> [Aim of the exercise]:
Each entry is to be retyped exactly as it appears. Leave the images out.
================================
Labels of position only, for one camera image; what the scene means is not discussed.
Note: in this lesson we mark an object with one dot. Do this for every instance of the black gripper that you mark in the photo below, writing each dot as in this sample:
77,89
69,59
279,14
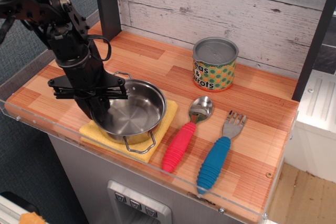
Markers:
86,78

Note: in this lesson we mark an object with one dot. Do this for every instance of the stainless steel pot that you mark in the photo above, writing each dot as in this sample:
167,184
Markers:
135,120

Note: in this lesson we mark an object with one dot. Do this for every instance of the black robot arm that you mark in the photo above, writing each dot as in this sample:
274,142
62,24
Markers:
65,32

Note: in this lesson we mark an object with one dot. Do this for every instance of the yellow folded cloth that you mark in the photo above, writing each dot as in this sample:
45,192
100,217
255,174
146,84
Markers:
92,134

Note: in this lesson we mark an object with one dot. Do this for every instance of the silver dispenser panel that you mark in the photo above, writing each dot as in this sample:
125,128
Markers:
130,206

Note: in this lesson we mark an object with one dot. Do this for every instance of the orange object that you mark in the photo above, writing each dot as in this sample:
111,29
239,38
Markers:
31,218

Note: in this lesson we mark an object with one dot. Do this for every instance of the peas and carrots tin can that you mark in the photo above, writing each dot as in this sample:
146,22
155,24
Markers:
214,63

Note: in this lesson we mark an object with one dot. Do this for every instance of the white cabinet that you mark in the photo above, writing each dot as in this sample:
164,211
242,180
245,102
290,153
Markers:
311,146

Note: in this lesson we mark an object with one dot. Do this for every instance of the clear acrylic guard rail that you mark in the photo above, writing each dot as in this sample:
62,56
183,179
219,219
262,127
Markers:
97,171

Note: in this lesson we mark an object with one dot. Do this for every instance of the red handled spoon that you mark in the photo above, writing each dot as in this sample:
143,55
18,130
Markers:
199,111

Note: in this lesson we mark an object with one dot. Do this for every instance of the black vertical post left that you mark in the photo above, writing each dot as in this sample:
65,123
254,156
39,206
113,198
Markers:
109,18

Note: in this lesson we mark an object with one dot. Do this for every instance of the black vertical post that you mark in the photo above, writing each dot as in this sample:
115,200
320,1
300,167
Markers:
313,51
109,18

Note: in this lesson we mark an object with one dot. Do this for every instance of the blue handled fork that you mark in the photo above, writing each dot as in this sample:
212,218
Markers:
215,159

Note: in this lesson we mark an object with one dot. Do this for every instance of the black vertical post right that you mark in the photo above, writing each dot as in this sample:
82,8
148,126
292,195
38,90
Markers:
313,51

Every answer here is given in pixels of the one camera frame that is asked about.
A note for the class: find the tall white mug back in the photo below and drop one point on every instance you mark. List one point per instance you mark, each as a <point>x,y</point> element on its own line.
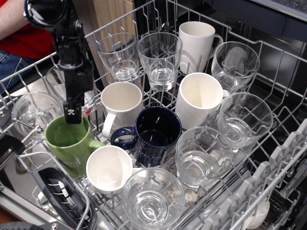
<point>200,41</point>

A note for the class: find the green ceramic mug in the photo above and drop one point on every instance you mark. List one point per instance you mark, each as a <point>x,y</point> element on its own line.
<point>71,144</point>

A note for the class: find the small white cup front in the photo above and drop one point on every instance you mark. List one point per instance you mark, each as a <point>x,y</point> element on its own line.
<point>108,168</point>

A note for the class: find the grey wire dishwasher rack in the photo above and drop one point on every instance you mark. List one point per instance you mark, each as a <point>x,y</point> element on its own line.
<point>281,82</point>

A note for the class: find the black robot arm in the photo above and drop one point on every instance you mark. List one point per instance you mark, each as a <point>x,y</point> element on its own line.
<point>60,18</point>

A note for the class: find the clear glass front centre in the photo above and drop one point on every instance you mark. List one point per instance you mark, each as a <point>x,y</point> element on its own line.
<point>153,199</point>

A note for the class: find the navy blue ceramic mug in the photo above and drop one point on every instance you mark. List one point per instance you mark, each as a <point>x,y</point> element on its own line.
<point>155,131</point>

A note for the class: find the clear glass front right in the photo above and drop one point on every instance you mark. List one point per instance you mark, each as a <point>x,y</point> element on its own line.
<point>203,155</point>

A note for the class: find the clear glass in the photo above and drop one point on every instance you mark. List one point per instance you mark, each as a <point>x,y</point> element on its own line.
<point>234,65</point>
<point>203,155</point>
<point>243,119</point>
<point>153,199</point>
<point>35,108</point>

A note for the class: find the clear tumbler back left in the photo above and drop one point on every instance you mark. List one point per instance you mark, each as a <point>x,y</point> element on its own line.
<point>118,53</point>

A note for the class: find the white mug with handle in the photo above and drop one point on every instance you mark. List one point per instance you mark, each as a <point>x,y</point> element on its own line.
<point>122,102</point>

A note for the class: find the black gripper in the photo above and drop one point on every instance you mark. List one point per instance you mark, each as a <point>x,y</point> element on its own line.
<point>78,80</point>

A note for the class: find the clear tumbler back centre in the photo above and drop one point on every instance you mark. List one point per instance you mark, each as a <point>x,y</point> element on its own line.
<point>160,55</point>

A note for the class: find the grey plastic tine row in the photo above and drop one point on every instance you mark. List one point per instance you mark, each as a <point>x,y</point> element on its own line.
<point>251,182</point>

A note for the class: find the tall white mug centre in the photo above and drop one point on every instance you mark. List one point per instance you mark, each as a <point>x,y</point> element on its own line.
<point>199,95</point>

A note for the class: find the black rack handle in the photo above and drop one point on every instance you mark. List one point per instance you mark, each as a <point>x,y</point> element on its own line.
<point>65,199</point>

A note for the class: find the clear glass back right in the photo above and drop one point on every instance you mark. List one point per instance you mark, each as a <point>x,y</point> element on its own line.
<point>234,65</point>

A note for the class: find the clear glass far left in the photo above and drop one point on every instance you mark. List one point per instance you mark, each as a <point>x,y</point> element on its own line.
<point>35,108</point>

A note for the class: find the clear tumbler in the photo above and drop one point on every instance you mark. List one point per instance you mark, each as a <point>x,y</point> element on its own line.
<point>55,79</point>
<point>160,55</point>
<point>118,53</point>

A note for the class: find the white cup lower rack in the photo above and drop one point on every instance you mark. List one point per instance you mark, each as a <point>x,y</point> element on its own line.
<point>254,221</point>

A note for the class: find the tall white mug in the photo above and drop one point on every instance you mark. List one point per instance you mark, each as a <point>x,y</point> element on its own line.
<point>199,95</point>
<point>200,41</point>

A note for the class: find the person in red shirt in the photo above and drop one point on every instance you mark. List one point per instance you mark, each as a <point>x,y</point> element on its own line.
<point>21,44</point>

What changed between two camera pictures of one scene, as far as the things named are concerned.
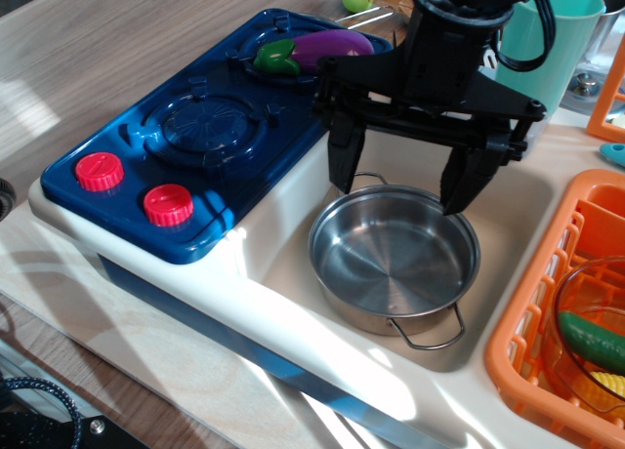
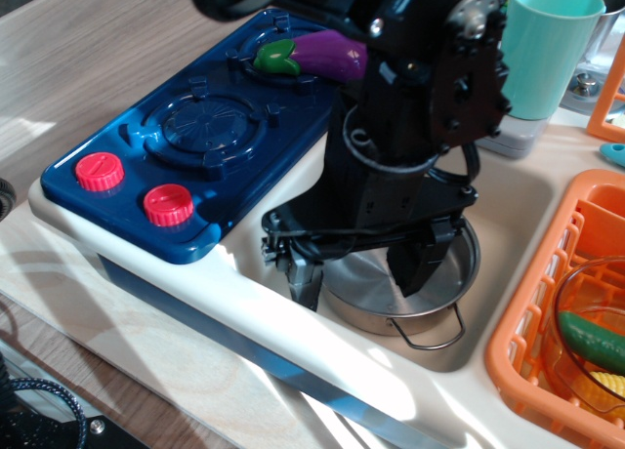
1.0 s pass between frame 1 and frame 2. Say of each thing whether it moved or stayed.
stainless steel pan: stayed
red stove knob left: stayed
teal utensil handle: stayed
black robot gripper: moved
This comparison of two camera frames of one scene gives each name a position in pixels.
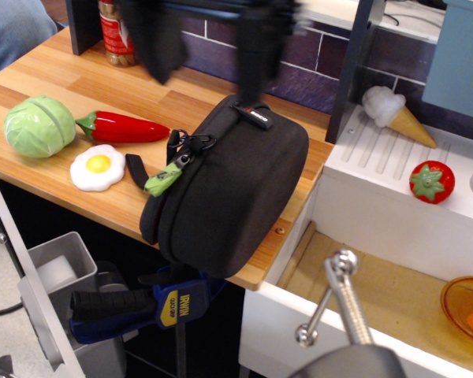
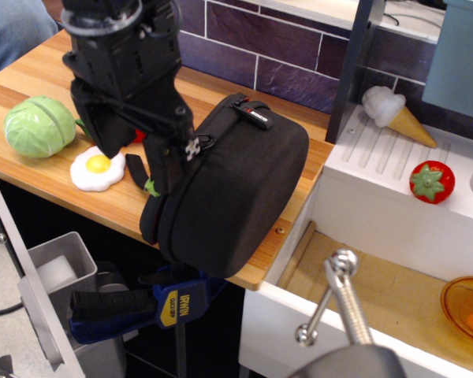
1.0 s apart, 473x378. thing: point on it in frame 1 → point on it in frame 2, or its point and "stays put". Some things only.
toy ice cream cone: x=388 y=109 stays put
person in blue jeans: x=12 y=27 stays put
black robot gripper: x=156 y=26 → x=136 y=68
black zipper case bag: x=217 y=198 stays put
================================
> [Output for this exercise]:
Labels of position only, for one camera image; what the scene means is not discussed.
Note: in this lesson we mark an object with one dot. Do this for every instance of the black gripper that you mark in the photo below, writing each dot as in this sample:
77,89
69,59
279,14
Markers:
86,78

Note: in this lesson we mark an object with one dot. Do this for every instance of the stainless steel pot that you mark in the photo above, writing each dot as in this sample:
167,184
Markers:
135,120

Note: in this lesson we mark an object with one dot. Do this for every instance of the black robot arm that you mark in the photo above, writing each dot as in this sample:
274,142
62,24
Markers:
65,32

Note: in this lesson we mark an object with one dot. Do this for every instance of the yellow folded cloth that you mark in the photo above, writing each dot as in this sample:
45,192
100,217
255,174
146,84
Markers:
92,134

Note: in this lesson we mark an object with one dot. Do this for every instance of the silver dispenser panel that you mark in the photo above, writing each dot as in this sample:
125,128
Markers:
130,206

Note: in this lesson we mark an object with one dot. Do this for every instance of the orange object that you mark in the photo above, writing each dot as in this sample:
111,29
239,38
Markers:
31,218

Note: in this lesson we mark an object with one dot. Do this for every instance of the peas and carrots tin can that you mark in the photo above, writing each dot as in this sample:
146,22
155,24
Markers:
214,63

Note: in this lesson we mark an object with one dot. Do this for every instance of the white cabinet that you mark in the photo above, writing each dot as in this sample:
164,211
242,180
245,102
290,153
Markers:
311,146

Note: in this lesson we mark an object with one dot. Do this for every instance of the clear acrylic guard rail that you mark in the photo above, writing each dot as in this sample:
62,56
183,179
219,219
262,127
Markers:
97,171

Note: in this lesson we mark an object with one dot. Do this for every instance of the red handled spoon that you mark in the photo above, writing each dot as in this sample:
143,55
18,130
Markers:
199,111

Note: in this lesson we mark an object with one dot. Do this for every instance of the black vertical post left that you mark in the photo above, writing each dot as in this sample:
65,123
254,156
39,206
113,198
Markers:
109,18

Note: in this lesson we mark an object with one dot. Do this for every instance of the black vertical post that you mark in the photo above, writing each dot as in this sample:
115,200
320,1
300,167
Markers:
313,51
109,18

Note: in this lesson we mark an object with one dot. Do this for every instance of the blue handled fork that you mark in the photo above, writing each dot as in this sample:
212,218
Markers:
215,159

Note: in this lesson we mark an object with one dot. Do this for every instance of the black vertical post right that you mark in the photo above, writing each dot as in this sample:
82,8
148,126
292,195
38,90
Markers:
313,51

Every answer here is given in pixels of the one camera frame that is asked about.
A note for the class: find the tall white mug back in the photo below and drop one point on every instance you mark. List one point per instance you mark, each as a <point>x,y</point> element on its own line.
<point>200,41</point>

A note for the class: find the green ceramic mug in the photo above and drop one point on every instance you mark. List one point per instance you mark, each as a <point>x,y</point> element on its own line.
<point>71,144</point>

A note for the class: find the small white cup front in the photo above and drop one point on every instance you mark. List one point per instance you mark, each as a <point>x,y</point> element on its own line.
<point>108,168</point>

A note for the class: find the grey wire dishwasher rack in the photo above and drop one point on every instance you mark. List one point per instance you mark, each as a <point>x,y</point> element on its own line.
<point>281,82</point>

A note for the class: find the black robot arm in the photo above and drop one point on every instance you mark. List one point per instance you mark, each as a <point>x,y</point> element on its own line.
<point>60,18</point>

A note for the class: find the clear glass front centre in the photo above and drop one point on every instance you mark. List one point per instance you mark, each as a <point>x,y</point> element on its own line.
<point>153,199</point>

A note for the class: find the navy blue ceramic mug in the photo above and drop one point on every instance you mark. List one point per instance you mark, each as a <point>x,y</point> element on its own line.
<point>155,131</point>

A note for the class: find the clear glass front right in the photo above and drop one point on every instance you mark. List one point per instance you mark, each as a <point>x,y</point> element on its own line.
<point>203,155</point>

A note for the class: find the clear glass in the photo above and drop one point on every instance you mark. List one point per instance you mark, each as a <point>x,y</point> element on its own line.
<point>234,65</point>
<point>203,155</point>
<point>243,119</point>
<point>153,199</point>
<point>35,108</point>

A note for the class: find the clear tumbler back left in the photo above and drop one point on every instance you mark. List one point per instance you mark, each as a <point>x,y</point> element on its own line.
<point>118,53</point>

A note for the class: find the white mug with handle in the photo above and drop one point on every instance you mark. List one point per instance you mark, each as a <point>x,y</point> element on its own line.
<point>122,102</point>

A note for the class: find the black gripper in the photo above and drop one point on every instance you mark. List one point per instance you mark, each as a <point>x,y</point> element on its own line.
<point>78,80</point>

A note for the class: find the clear tumbler back centre in the photo above and drop one point on every instance you mark. List one point per instance you mark, each as a <point>x,y</point> element on its own line.
<point>160,55</point>

A note for the class: find the grey plastic tine row in the photo above and drop one point on every instance you mark. List one point per instance you mark, each as a <point>x,y</point> element on its own line.
<point>251,182</point>

A note for the class: find the tall white mug centre in the photo above and drop one point on every instance you mark. List one point per instance you mark, each as a <point>x,y</point> element on its own line.
<point>199,95</point>

A note for the class: find the black rack handle in the photo above and drop one point on every instance you mark. List one point per instance you mark, each as a <point>x,y</point> element on its own line.
<point>65,199</point>

A note for the class: find the clear glass back right in the photo above and drop one point on every instance you mark. List one point per instance you mark, each as a <point>x,y</point> element on its own line.
<point>234,65</point>

A note for the class: find the clear glass far left in the photo above and drop one point on every instance you mark. List one point per instance you mark, each as a <point>x,y</point> element on its own line.
<point>35,108</point>

A note for the class: find the clear tumbler in the photo above and drop one point on every instance you mark. List one point per instance you mark, each as a <point>x,y</point> element on its own line.
<point>55,79</point>
<point>160,55</point>
<point>118,53</point>

A note for the class: find the white cup lower rack in the photo above and drop one point on every instance you mark. List one point per instance you mark, each as a <point>x,y</point> element on its own line.
<point>254,221</point>

A note for the class: find the tall white mug in the photo above and drop one point on every instance you mark. List one point per instance you mark, each as a <point>x,y</point> element on its own line.
<point>199,95</point>
<point>200,41</point>

A note for the class: find the person in red shirt in the photo above and drop one point on every instance you mark. List one point per instance you mark, each as a <point>x,y</point> element on its own line.
<point>21,44</point>

What changed between two camera pictures of one scene, as far as the things named are concerned.
1.0 s pass between frame 1 and frame 2. Say of each thing whether it moved or stayed.
stainless steel pan: stayed
red stove knob left: stayed
teal utensil handle: stayed
black robot gripper: moved
This comparison of two camera frames of one scene gives each name a position in pixels.
1.0 s apart, 473x378. thing: point on it in frame 1 → point on it in frame 2, or its point and "stays put". Some things only.
toy ice cream cone: x=388 y=109 stays put
person in blue jeans: x=12 y=27 stays put
black robot gripper: x=156 y=26 → x=136 y=68
black zipper case bag: x=217 y=198 stays put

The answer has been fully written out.